== Source material ==
# # # #

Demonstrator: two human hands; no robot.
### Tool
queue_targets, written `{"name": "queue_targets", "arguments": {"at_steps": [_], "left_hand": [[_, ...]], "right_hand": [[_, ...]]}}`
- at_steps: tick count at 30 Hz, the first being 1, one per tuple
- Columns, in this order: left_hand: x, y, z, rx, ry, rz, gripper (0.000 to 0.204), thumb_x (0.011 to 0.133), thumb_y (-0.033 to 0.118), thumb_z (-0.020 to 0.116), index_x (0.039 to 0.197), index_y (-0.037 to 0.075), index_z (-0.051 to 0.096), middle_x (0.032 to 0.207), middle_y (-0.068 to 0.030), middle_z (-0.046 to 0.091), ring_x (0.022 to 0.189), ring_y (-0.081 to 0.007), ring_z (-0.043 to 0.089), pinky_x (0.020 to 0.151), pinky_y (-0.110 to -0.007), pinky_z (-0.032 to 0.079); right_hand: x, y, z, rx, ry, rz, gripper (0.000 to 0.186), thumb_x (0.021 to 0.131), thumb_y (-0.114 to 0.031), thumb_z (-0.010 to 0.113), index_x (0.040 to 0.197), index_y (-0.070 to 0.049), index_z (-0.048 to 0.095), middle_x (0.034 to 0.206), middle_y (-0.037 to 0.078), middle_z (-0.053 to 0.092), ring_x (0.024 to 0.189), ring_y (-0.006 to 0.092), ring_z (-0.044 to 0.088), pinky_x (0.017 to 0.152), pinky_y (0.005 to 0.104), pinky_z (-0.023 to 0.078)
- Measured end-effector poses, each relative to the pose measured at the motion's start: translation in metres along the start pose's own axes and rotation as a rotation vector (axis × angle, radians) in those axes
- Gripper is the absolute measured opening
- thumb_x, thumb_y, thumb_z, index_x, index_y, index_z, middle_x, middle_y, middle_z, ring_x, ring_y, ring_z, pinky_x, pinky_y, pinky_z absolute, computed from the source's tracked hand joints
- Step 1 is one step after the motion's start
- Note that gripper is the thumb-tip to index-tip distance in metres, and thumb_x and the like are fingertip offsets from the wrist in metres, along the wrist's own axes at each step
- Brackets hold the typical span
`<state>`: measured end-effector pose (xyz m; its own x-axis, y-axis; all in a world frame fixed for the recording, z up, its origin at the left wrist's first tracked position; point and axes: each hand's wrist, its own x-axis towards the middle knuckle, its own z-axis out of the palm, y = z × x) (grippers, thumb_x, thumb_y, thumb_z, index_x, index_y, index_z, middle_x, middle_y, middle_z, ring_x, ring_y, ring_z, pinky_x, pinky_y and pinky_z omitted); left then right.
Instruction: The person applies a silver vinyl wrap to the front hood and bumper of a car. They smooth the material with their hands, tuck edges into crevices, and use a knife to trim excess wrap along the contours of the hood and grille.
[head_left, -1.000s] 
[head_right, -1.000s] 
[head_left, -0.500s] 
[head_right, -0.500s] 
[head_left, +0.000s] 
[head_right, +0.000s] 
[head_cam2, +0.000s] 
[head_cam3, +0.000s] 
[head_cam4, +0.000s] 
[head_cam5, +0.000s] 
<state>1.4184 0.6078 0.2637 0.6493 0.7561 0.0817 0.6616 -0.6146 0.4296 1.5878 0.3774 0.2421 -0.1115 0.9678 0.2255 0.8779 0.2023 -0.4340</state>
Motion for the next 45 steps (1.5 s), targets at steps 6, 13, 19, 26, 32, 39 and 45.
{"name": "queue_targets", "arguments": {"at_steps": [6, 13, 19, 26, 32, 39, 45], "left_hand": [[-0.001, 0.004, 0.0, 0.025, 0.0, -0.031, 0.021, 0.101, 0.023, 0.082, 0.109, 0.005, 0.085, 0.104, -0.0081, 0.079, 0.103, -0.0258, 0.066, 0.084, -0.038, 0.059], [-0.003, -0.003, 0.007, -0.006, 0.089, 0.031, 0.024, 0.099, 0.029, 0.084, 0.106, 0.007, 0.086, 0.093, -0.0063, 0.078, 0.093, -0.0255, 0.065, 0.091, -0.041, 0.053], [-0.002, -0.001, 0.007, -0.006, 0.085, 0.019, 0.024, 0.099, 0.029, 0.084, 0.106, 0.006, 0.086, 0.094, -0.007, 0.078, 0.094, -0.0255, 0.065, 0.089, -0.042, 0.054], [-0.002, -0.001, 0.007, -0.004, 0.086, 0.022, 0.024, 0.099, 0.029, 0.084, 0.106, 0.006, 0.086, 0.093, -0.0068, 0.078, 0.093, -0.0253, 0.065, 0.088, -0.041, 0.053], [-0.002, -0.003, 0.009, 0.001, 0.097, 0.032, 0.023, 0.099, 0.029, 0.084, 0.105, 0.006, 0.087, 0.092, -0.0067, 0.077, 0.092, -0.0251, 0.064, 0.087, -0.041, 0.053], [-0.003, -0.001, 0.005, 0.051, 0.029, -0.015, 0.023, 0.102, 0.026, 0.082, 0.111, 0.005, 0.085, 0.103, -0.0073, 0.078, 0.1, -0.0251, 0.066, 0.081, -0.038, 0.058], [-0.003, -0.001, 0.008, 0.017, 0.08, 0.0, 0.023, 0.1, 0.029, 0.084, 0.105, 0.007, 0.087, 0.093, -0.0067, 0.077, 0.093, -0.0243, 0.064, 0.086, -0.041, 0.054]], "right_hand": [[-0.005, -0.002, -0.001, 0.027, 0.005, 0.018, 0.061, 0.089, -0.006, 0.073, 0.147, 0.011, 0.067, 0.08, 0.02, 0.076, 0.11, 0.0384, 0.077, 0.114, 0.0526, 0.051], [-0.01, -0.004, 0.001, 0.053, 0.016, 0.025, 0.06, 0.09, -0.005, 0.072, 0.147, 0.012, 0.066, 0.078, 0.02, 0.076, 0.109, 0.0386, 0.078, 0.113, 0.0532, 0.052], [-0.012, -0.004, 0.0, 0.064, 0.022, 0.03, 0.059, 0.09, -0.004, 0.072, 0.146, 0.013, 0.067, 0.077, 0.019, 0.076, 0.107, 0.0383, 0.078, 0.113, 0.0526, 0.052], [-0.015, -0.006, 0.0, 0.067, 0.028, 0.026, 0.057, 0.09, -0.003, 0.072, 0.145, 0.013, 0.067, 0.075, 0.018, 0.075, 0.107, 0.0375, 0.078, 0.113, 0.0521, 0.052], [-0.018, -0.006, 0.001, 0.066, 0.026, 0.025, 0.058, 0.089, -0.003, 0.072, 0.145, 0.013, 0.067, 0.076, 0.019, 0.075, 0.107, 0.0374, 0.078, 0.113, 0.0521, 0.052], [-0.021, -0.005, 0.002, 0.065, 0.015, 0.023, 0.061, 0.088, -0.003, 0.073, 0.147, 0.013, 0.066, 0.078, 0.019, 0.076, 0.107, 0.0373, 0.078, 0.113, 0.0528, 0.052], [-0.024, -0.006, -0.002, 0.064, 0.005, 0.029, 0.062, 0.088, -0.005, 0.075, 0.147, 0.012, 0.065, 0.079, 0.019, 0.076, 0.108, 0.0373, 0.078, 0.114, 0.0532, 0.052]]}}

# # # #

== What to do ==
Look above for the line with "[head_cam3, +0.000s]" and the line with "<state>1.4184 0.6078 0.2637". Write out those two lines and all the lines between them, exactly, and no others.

== Answer to this problem ==
[head_cam3, +0.000s] 
[head_cam4, +0.000s] 
[head_cam5, +0.000s] 
<state>1.4184 0.6078 0.2637 0.6493 0.7561 0.0817 0.6616 -0.6146 0.4296 1.5878 0.3774 0.2421 -0.1115 0.9678 0.2255 0.8779 0.2023 -0.4340</state>

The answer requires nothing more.